If the car has several incentives available, such as 0% financing or customer cash back, how do you decide which is better? It depends on a number of factors, such as how long you’re planning to finance the loan. To figure out which would save you more money, run each scenario through NerdWallet’s auto loan calculator.
Who will qualify?
It’s probably no surprise that carmakers will offer 0% financing only to buyers with high credit scores, though the credit ranges may vary among lenders and few dealers list their ranges. For example, to get 0% financing, a regional offer on Toyota’s website requires “well qualified Tier 1 or Tier 1+ credit customers.” Toyota dealerships define Tier 1 as an auto-specific FICO score of 690-719 and Tier 1+ as 720 and above.
If you haven’t done so recently, check your credit score to see if you meet the lender’s requirements.
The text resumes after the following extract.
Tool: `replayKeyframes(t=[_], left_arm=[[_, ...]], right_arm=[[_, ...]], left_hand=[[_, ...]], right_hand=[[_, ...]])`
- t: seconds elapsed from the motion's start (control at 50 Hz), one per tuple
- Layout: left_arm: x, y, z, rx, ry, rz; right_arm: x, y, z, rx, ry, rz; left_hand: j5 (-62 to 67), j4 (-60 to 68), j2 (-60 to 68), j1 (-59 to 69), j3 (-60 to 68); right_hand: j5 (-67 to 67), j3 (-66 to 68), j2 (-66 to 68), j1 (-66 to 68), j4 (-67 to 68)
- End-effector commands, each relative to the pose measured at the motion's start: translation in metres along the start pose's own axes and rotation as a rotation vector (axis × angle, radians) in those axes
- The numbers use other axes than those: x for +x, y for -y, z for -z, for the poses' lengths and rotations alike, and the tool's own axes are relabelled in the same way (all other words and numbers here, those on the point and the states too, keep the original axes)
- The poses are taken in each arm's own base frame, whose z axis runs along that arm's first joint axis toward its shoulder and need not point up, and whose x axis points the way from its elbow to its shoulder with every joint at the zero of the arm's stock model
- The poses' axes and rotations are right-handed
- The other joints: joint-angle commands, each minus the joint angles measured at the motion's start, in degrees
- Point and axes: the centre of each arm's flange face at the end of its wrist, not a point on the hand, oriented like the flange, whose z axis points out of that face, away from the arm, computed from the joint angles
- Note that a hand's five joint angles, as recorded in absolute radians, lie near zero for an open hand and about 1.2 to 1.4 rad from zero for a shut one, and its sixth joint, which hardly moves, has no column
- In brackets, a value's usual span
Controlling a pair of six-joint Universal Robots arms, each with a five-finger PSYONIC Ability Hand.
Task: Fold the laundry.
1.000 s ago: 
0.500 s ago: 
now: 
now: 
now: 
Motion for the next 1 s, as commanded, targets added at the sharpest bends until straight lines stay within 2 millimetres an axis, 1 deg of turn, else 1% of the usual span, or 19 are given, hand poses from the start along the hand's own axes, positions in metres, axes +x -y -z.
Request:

If you’re unsure about how the incentive works, or whether it’s still available, you can try calling the finance or internet manager at the dealership for some information. But be prepared — often the finance manager will urge you to come to the dealership in person or encourage you to remotely fill out a credit report to see if you qualify.
Bait and switch?
Some shoppers have suggested that 0% financing is a “bait and switch” tactic by the automotive industry. The dealer advertises low rates to attract shoppers, gets them hooked on a car, then apologetically informs them that they don’t qualify for 0%.
This might be true in some cases, but if you know your credit score, and understand the terms of the incentive, most dealers will give you the advertised offer so they can sell another car. In those cases where you fall just short of 0% financing, there might still be below-market rates available. So, instead of paying 0%, you might qualify for 1.9%.
If you’re uncertain if you’ll meet the requirements for 0% financing, it’s smart to get preapproved for an auto loan before you go to the dealership. Once you know your preapproved interest rate, the dealer will be eager to undercut that rate to get you to finance with them.
Make the most of low rates
Often, car salespeople will tout 0% interest saying, “Hey, it’s free money!” While it reduces the financing charges, don’t let it sway you to buy a car you can’t afford or don’t need.
Also, avoid assuming that, since you saved so much on interest, you might as well buy extras such as an extended warranty or additional car alarms — high-profit items sold in the finance and insurance office, just before you sign the sales contract.
Down payment: Make a down payment of 20% of the car’s sale price so you won’t be upside down on the loan.
Loan term: While longer loan terms are available, avoid stretching the repayment period beyond 60 months (5 years).
Extended warranty: If you want the peace of mind of an extended warranty, you can include the cost in your no-interest loan. But decide ahead of time if you really need a warranty in addition to the included bumper-to-bumper warranty.